By Ken McDonnell
Achieving racial justice and climate justice are intertwined because the systems that caused the climate emergency are racist. Fossil-fuel infrastructure – businesses like fracking, natural gas pipelines and compressor stations, oil extraction and refining, dirty industries like steel and auto manufacturing, and countless others – more likely than not are built in neighborhoods and communities populated by people of color and Indigenous groups that endure poverty, and poor schools and medical care. In turn, marginalized communities are hardest hit by the by-products of these powerful businesses — deadly air and water, heavy truck traffic, and other compromised quality-of-life factors.
Powerful people know that exploiting marginalized communities is the fastest route to even more power. About 400 years ago, American slave traders started kidnapping African people by the millions and shipping them in unspeakable, sometimes deadly conditions to America. Once here, they were for generations enslaved to provide free labor, largely for the burgeoning cotton industry. Countless slaves died in servitude from starvation, beatings, or exhaustion. Many women were raped by their masters. Yet many of our founding fathers were slave owners themselves, despite proclaiming that all men are created equal. Counter to the accounts told in our school books, our forebears set in motion what is in many ways a shameful American history.
Black and Hispanic Americans have been suffering in disproportionate numbers ever since. According to a 2019 study published by the National Academy of Sciences of the USA, air pollution is disproportionately caused by white Americans' consumption of goods and services, but disproportionately inhaled by Black and Hispanic Americans. Why do those contributing less to the problem suffer more from it?
Money and power work to keep our social and economic systems unjust. The rich and powerful extract value from the natural world ultimately to benefit people like themselves. Who pays? Black, Brown and Indigenous Americans, the poor, and other marginalized communities have been paying with their lives for the continued comfort of people in power.
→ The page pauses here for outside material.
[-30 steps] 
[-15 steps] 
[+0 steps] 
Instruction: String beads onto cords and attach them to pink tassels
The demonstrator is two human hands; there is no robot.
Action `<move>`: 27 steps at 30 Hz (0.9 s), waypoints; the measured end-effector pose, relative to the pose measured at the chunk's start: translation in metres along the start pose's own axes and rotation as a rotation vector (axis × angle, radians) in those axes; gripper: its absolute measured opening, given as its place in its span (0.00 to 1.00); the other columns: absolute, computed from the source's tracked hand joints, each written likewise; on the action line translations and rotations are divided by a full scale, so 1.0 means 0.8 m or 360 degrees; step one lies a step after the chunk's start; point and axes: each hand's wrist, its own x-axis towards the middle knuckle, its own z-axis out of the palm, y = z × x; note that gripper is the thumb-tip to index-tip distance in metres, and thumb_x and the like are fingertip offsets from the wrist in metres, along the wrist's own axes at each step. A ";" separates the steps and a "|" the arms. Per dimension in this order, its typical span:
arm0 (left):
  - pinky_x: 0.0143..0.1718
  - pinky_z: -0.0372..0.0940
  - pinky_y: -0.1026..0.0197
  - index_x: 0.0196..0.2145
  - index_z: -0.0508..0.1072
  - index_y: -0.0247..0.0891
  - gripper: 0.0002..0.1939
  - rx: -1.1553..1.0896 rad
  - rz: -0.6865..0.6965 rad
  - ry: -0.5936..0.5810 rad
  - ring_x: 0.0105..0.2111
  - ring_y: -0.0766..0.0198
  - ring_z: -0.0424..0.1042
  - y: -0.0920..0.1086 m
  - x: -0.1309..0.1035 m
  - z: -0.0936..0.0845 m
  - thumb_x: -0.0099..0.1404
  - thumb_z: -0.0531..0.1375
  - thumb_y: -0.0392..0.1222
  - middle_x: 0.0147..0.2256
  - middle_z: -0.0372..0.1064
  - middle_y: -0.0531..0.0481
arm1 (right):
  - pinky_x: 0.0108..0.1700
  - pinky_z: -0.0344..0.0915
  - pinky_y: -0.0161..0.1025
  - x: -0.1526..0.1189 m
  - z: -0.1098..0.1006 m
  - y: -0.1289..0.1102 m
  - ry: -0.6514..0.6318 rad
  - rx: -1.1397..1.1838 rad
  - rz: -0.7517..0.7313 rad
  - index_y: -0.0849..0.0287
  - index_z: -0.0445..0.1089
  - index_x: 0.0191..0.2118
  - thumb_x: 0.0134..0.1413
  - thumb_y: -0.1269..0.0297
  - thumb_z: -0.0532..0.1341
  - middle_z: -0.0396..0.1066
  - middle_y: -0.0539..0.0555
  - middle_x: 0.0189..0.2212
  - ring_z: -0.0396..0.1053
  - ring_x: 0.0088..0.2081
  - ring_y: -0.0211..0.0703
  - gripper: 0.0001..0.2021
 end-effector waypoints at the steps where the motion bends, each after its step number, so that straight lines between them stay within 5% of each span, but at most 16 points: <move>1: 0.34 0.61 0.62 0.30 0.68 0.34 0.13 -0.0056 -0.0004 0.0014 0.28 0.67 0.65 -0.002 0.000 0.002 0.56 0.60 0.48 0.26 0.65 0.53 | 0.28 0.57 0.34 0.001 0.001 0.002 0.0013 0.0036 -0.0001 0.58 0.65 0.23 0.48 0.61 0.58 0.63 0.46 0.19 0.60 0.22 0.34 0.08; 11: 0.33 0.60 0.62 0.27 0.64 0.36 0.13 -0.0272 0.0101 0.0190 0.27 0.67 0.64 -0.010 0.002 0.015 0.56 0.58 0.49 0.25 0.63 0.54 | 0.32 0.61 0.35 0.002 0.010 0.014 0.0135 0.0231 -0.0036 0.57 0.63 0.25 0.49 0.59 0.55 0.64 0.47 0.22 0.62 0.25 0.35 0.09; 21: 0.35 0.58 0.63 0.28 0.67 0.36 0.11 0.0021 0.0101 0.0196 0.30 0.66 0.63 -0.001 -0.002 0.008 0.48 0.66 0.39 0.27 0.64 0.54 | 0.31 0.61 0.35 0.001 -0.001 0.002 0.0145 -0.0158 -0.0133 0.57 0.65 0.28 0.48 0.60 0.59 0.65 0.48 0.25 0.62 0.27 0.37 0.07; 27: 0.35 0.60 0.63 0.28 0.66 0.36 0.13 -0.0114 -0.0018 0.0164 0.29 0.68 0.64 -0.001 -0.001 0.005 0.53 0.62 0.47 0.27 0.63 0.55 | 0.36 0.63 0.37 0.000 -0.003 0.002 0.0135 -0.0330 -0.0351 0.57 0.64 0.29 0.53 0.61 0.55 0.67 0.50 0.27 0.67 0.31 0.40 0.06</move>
Later, in the early 1800s, American cotton farmers wanted desperately to expand their holdings to millions of acres of rich farming land in Georgia, Tennessee, Alabama, North Carolina and Florida. Just one speedbump: the “Indian problem” – the Native Americans who had occupied and cultivated these lands for generations.
Finally, in the 1830s, President Andrew Jackson ordered the removal of all Native Americans living on these lands – some 125,000 men, women and children – marching them at gunpoint thousands of miles on a “trail of tears” to specially designated “Indian territory” across the Mississippi. Plainly said, white Americans stole the land of native peoples, murdering and sickening millions of them in the name of “progress.”
The climate emergency is a symptom of the same system of haves and have-nots. It’s what happens when people in power view the lives of everyone else, particularly marginalized people and non-human species, as expendable, to benefit shareholders’ profit and win political votes. These truths are painful to look at, but it’s more painful to watch a loved one die on the street with a knee to the throat. As we know, Americans of color are killed by police and are dying from the coronavirus at more than twice the rate of white Americans.
Solving the climate emergency must include ending racism. As climate advocates, it’s all the more important that we work aggressively to reform the existing system and replace it with one that repairs past harms and redistributes power meaningfully in favor of people of color and other marginalized communities. Every one of us who benefits most from how things are right now has a deep ethical responsibility to insist on doing away with laws, cultural norms, and institutions that promote or condone racism.